Exercise requirements
Would you please reproduce all the entries exactly, leaving the pictures out?
━━━━━ Record extracts ━━━━━
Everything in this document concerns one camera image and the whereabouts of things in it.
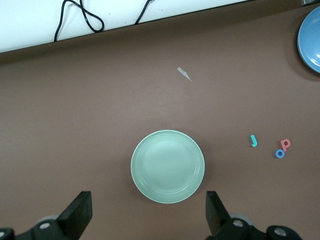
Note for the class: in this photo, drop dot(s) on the red foam letter p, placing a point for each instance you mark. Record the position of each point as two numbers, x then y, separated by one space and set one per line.
282 143

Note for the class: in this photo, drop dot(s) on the grey tape scrap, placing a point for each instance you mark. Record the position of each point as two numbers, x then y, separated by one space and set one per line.
184 74

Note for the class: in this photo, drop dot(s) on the brown table cover sheet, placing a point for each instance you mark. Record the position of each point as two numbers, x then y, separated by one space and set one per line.
100 100

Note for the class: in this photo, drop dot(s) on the metal mount bracket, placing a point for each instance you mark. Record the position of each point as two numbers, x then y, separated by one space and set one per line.
311 2

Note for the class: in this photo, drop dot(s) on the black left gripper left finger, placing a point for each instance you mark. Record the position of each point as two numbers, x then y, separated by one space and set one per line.
75 215

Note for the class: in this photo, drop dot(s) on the blue plate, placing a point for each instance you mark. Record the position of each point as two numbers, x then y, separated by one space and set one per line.
311 40

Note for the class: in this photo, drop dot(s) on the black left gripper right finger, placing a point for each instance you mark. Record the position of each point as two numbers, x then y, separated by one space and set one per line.
220 220

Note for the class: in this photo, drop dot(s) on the blue foam letter o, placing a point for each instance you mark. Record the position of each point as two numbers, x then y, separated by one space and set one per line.
276 154

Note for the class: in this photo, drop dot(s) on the pale green plate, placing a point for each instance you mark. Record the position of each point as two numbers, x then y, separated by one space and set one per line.
167 167
━━━━━
Your response
Everything in this document concerns one camera image and the whereabouts of things in it.
Note for the class: in this photo, drop dot(s) on the red foam letter p, placing a point for each instance you mark. Record the position of each point as two numbers, x then y, separated by one space and set one per line.
282 143

Note for the class: in this photo, drop dot(s) on the grey tape scrap, placing a point for each instance you mark. Record the position of each point as two numbers, x then y, separated by one space and set one per line.
184 74

Note for the class: in this photo, drop dot(s) on the brown table cover sheet, placing a point for each instance you mark. Record the position of each point as two numbers, x then y, separated by one space and set one per line.
100 100

Note for the class: in this photo, drop dot(s) on the metal mount bracket, placing a point for each instance you mark. Record the position of each point as two numbers, x then y, separated by one space and set one per line.
311 2

Note for the class: in this photo, drop dot(s) on the black left gripper left finger, placing a point for each instance you mark. Record the position of each point as two numbers, x then y, separated by one space and set one per line.
75 215

Note for the class: in this photo, drop dot(s) on the blue plate, placing a point for each instance you mark. Record the position of each point as two numbers, x then y, separated by one space and set one per line.
311 40

Note for the class: in this photo, drop dot(s) on the black left gripper right finger, placing a point for each instance you mark. Record the position of each point as two numbers, x then y, separated by one space and set one per line.
220 220

Note for the class: in this photo, drop dot(s) on the blue foam letter o, placing a point for each instance you mark. Record the position of each point as two numbers, x then y, separated by one space and set one per line.
276 154

Note for the class: in this photo, drop dot(s) on the pale green plate, placing a point for each instance you mark. Record the position of each point as two numbers, x then y, separated by one space and set one per line.
167 167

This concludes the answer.